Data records
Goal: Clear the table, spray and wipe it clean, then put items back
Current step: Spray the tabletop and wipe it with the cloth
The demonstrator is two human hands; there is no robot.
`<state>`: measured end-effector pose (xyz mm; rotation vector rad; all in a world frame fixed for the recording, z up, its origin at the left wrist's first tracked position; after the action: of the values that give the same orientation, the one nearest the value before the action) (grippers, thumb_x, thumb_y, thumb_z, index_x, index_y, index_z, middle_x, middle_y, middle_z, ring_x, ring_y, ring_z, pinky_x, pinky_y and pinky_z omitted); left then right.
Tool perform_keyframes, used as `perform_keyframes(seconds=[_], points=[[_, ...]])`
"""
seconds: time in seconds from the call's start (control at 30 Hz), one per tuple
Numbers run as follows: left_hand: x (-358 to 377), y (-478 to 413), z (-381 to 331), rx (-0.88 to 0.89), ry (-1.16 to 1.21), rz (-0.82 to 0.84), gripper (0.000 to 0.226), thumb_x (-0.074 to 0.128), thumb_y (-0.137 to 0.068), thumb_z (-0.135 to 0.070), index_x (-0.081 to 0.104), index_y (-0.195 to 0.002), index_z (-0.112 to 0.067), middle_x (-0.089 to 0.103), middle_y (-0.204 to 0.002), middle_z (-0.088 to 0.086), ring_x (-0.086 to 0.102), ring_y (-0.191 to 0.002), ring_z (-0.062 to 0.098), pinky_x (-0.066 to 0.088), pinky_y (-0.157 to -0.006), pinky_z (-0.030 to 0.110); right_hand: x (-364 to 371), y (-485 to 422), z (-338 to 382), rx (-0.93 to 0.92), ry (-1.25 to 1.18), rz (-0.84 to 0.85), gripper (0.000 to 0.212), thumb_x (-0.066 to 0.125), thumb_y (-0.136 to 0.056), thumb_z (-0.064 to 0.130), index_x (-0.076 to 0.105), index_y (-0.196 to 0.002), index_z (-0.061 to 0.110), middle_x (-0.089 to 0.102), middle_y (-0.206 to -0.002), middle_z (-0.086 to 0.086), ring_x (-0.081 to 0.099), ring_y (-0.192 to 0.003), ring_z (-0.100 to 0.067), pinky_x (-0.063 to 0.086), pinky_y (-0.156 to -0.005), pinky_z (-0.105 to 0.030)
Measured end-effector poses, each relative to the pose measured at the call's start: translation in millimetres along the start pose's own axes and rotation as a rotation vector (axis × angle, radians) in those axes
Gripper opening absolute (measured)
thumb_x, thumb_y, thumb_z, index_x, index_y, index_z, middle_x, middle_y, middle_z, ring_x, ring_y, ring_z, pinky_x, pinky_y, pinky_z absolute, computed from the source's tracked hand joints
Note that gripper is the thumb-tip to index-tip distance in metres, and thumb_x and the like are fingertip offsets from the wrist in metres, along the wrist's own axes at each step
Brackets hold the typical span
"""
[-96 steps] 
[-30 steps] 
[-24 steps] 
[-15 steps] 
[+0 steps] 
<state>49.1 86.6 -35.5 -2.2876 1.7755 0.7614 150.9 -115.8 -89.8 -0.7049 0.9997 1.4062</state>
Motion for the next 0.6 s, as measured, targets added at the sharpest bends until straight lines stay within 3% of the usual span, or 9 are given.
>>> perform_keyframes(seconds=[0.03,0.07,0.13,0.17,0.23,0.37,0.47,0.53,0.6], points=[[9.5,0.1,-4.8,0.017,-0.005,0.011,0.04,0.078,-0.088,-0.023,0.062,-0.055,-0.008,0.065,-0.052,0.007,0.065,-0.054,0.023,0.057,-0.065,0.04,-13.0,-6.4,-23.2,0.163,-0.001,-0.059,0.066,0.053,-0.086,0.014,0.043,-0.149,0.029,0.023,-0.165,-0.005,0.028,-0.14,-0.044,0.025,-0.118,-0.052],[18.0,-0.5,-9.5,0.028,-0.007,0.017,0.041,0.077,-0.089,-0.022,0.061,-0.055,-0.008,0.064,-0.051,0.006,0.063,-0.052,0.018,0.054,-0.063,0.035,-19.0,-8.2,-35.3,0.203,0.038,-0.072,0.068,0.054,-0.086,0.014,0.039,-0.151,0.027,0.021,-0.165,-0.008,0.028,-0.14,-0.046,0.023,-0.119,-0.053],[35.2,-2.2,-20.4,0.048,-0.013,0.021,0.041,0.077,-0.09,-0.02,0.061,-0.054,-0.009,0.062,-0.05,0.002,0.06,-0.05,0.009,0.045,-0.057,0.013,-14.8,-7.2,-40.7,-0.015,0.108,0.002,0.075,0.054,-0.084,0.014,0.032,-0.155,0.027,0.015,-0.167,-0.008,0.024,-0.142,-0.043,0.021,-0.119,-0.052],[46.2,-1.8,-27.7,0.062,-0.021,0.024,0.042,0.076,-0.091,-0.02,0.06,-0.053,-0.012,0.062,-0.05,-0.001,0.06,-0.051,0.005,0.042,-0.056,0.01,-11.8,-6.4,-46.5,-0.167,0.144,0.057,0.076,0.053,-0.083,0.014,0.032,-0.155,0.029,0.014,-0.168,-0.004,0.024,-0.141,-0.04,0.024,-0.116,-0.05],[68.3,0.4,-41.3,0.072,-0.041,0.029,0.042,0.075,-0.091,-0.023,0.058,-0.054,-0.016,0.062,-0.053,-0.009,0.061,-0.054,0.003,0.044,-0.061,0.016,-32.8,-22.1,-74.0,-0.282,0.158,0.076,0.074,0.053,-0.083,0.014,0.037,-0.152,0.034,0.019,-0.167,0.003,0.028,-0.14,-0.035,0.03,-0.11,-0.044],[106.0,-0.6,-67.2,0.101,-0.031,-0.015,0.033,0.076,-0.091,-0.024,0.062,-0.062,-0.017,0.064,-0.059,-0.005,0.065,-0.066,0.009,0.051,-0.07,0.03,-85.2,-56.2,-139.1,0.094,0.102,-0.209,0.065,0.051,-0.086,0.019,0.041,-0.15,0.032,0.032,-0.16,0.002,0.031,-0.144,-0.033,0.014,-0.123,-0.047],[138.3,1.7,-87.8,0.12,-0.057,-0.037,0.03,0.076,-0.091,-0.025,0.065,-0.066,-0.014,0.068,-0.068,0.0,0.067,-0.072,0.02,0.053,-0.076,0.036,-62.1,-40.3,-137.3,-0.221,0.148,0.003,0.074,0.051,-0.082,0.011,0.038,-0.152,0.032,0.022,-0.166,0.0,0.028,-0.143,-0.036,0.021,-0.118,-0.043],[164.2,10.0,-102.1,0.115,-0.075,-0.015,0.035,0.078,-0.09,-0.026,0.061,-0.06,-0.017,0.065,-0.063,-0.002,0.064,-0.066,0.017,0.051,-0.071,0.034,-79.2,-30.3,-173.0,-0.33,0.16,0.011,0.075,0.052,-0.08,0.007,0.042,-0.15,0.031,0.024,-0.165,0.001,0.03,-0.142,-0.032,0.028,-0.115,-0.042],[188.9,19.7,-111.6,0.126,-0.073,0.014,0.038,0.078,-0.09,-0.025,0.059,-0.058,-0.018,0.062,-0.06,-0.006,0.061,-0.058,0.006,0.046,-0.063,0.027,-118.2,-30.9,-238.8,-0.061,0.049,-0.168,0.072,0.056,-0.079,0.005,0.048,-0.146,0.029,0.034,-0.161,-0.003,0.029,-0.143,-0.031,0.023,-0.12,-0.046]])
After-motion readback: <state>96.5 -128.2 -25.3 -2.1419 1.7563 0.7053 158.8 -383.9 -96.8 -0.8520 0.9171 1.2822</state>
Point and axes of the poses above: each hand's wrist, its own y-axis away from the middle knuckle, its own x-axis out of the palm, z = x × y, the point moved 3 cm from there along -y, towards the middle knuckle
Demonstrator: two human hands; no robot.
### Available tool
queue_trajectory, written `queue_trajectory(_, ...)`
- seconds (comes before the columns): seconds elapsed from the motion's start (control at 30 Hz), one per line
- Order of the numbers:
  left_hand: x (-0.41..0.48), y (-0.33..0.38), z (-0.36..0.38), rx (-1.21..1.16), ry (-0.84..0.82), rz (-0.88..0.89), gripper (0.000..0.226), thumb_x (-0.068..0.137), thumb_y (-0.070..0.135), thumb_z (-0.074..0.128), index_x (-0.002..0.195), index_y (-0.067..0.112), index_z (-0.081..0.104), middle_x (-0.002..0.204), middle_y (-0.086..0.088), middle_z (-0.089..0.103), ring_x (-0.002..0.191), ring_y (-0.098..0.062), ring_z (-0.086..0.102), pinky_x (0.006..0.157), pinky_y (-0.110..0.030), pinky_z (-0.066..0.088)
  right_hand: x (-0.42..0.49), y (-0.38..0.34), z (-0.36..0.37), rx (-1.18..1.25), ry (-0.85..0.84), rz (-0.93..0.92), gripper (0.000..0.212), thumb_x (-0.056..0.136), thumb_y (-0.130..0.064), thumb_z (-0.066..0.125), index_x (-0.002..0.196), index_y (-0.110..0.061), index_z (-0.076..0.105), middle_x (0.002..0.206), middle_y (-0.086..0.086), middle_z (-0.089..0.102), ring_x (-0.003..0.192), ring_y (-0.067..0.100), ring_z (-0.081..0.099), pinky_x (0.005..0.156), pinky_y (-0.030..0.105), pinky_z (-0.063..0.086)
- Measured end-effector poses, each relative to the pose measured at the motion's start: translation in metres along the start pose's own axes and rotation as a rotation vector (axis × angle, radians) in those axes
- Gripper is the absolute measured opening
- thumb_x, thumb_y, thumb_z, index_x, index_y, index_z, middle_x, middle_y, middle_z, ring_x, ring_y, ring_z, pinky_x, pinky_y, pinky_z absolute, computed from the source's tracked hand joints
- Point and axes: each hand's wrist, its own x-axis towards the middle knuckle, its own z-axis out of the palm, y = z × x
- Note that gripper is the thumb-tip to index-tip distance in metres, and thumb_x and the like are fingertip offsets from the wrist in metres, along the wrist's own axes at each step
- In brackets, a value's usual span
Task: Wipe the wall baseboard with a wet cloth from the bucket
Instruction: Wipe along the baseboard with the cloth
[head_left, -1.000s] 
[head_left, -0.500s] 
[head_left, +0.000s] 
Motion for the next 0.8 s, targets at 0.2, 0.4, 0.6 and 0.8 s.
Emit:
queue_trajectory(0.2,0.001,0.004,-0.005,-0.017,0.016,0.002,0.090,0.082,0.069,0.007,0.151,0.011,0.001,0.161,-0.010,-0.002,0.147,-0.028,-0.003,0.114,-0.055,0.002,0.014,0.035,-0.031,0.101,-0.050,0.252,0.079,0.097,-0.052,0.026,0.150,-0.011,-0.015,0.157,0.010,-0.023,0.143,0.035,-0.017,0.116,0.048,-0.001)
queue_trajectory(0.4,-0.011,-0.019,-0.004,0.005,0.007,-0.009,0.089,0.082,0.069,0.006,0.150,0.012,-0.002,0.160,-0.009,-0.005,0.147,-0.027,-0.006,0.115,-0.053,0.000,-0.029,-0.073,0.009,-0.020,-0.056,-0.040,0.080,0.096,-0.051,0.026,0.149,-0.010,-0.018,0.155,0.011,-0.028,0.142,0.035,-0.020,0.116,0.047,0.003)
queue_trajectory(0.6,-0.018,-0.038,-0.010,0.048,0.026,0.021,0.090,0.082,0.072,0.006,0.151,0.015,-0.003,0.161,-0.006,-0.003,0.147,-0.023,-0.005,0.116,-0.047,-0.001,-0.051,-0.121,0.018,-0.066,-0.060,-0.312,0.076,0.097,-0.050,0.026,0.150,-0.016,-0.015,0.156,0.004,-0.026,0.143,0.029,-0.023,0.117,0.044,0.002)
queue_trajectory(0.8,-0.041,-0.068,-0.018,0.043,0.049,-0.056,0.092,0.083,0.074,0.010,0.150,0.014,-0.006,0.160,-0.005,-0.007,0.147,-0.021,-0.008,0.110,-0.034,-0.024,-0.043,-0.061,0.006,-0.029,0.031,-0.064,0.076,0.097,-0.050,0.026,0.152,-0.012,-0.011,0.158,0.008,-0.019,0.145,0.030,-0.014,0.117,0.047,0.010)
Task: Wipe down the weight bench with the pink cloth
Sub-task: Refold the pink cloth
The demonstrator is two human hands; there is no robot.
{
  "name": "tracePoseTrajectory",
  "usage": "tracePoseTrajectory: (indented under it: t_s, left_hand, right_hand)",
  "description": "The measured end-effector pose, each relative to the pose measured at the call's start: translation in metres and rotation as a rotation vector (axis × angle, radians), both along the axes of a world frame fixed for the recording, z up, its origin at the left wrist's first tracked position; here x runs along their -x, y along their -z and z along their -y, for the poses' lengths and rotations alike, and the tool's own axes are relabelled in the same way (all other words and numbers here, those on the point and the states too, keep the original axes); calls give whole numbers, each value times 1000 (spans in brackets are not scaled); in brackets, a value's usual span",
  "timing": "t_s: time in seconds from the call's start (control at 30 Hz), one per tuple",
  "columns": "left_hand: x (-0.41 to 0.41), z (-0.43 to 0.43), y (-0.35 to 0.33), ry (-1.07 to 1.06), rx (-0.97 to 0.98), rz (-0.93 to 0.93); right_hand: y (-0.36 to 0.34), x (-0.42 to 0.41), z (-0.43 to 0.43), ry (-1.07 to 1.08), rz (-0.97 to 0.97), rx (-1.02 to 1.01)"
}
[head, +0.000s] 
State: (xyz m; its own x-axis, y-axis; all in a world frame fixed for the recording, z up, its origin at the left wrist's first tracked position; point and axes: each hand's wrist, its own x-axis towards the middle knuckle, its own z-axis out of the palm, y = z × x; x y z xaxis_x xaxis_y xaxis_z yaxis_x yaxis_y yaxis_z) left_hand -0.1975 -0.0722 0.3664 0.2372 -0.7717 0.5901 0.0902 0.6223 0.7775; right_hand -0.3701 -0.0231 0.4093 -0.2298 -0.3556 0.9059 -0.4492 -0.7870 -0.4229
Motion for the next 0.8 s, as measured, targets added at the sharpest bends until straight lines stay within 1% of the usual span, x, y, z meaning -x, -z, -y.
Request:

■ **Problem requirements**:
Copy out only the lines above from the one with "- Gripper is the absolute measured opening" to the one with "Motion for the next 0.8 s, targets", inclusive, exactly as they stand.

■ **Solution to this problem**:
- Gripper is the absolute measured opening
- thumb_x, thumb_y, thumb_z, index_x, index_y, index_z, middle_x, middle_y, middle_z, ring_x, ring_y, ring_z, pinky_x, pinky_y, pinky_z absolute, computed from the source's tracked hand joints
- Point and axes: each hand's wrist, its own x-axis towards the middle knuckle, its own z-axis out of the palm, y = z × x
- Note that gripper is the thumb-tip to index-tip distance in metres, and thumb_x and the like are fingertip offsets from the wrist in metres, along the wrist's own axes at each step
- In brackets, a value's usual span
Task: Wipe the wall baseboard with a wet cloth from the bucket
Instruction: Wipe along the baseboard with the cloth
[head_left, -1.000s] 
[head_left, -0.500s] 
[head_left, +0.000s] 
Motion for the next 0.8 s, targets at 0.2, 0.4, 0.6 and 0.8 s.

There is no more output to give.